Tuesday, April 28, 2015

At the Water's Edge


I was meant to read this book. Synchronicity? Serendipity? Who knows!

Members of my family might relate to this:

  •  Completely oblivious (more than usual, that is) I started reading At The Water’s Edge on April 21, the day Google was celebrating the 81st anniversary of that famous photo (the Surgeon’s photo) of the Loch Ness Monster. 

"Hoaxed photo of the Loch Ness monster" by Source. Licensed under Fair use via Wikipedia.

At the Water’s Edge is a story about Maddie, who accompanies her husband and his best friend from their home in Philadelphia to Drumnadrochit, on the shore of Loch Ness in the Scottish Highlands where they want to prove the existence of the fabled Monster.
  • The main character’s name is Maddie, short for Madeleine (granddaughter’s name/nickname)
  • The author, Sara Gruen, was born in Vancouver, raised in London, Ontario and worked in Ottawa.

Meet the Writers - Sara Gruen

  •  Sara Gruen worked as a technical writer while in Ottawa before deciding to write fiction full-time.Her first two novels were about horses.




  • She married and moved to the United States, to that little piece of Appalachian paradise, Asheville, North Carolina.
Those few points of congruence, none of which I knew about when I reserved the book at the library, are amazing to me!

All of Sara Gruen’s books are enormously popular and captivating.


One has even been made into a movie


And now for the item of the day: At the Water's Edge:


I really enjoyed At the Water’s Edge.
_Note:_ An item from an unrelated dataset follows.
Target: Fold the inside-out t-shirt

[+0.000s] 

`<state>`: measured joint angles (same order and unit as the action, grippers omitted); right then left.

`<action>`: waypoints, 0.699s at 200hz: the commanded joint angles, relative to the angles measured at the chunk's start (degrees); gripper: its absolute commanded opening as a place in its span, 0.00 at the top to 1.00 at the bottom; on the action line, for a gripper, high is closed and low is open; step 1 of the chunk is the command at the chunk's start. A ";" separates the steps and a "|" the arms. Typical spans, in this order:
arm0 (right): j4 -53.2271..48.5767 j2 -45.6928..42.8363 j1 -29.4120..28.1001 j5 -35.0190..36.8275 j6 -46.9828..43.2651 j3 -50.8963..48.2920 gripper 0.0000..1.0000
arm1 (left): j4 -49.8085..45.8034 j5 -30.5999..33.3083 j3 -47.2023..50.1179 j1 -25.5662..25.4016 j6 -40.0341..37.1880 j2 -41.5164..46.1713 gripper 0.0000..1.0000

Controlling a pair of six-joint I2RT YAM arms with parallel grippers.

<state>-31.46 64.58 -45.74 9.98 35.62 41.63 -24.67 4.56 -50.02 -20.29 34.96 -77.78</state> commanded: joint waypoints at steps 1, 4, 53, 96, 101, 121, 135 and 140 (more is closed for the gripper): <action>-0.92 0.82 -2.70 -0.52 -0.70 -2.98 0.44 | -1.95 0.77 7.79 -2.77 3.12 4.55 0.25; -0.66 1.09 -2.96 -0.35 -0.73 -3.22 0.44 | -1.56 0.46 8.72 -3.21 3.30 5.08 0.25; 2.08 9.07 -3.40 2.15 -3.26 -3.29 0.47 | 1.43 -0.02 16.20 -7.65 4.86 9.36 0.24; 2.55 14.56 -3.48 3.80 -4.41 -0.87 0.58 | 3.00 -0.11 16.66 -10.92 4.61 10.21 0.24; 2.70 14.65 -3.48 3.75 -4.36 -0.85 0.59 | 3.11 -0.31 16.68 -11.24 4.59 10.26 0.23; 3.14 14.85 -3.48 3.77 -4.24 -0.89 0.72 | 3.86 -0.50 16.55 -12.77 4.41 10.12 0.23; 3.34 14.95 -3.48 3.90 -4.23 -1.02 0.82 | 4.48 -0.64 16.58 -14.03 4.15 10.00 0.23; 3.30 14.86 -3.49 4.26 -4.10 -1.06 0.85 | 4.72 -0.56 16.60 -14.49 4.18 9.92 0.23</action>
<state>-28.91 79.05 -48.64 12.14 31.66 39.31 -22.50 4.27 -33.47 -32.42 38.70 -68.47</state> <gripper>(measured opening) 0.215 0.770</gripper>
I was captured right from page 1 by this romantic adventure story and read it in practically one sitting.

Set in the 1940’s Scottish Highlands, the story follows three privileged and frankly, whiny and unlikable young Americans on the trail of the Loch Ness Monster at a time in history when the rest of the world is at war with a real-time, no­­­-nonsense monster. In searching for this mythical monster, the friends discover the monsters within and in looking for something that might or might not exist (there seems to be no consensus on this issue) they discover that they are no longer who they thought they were.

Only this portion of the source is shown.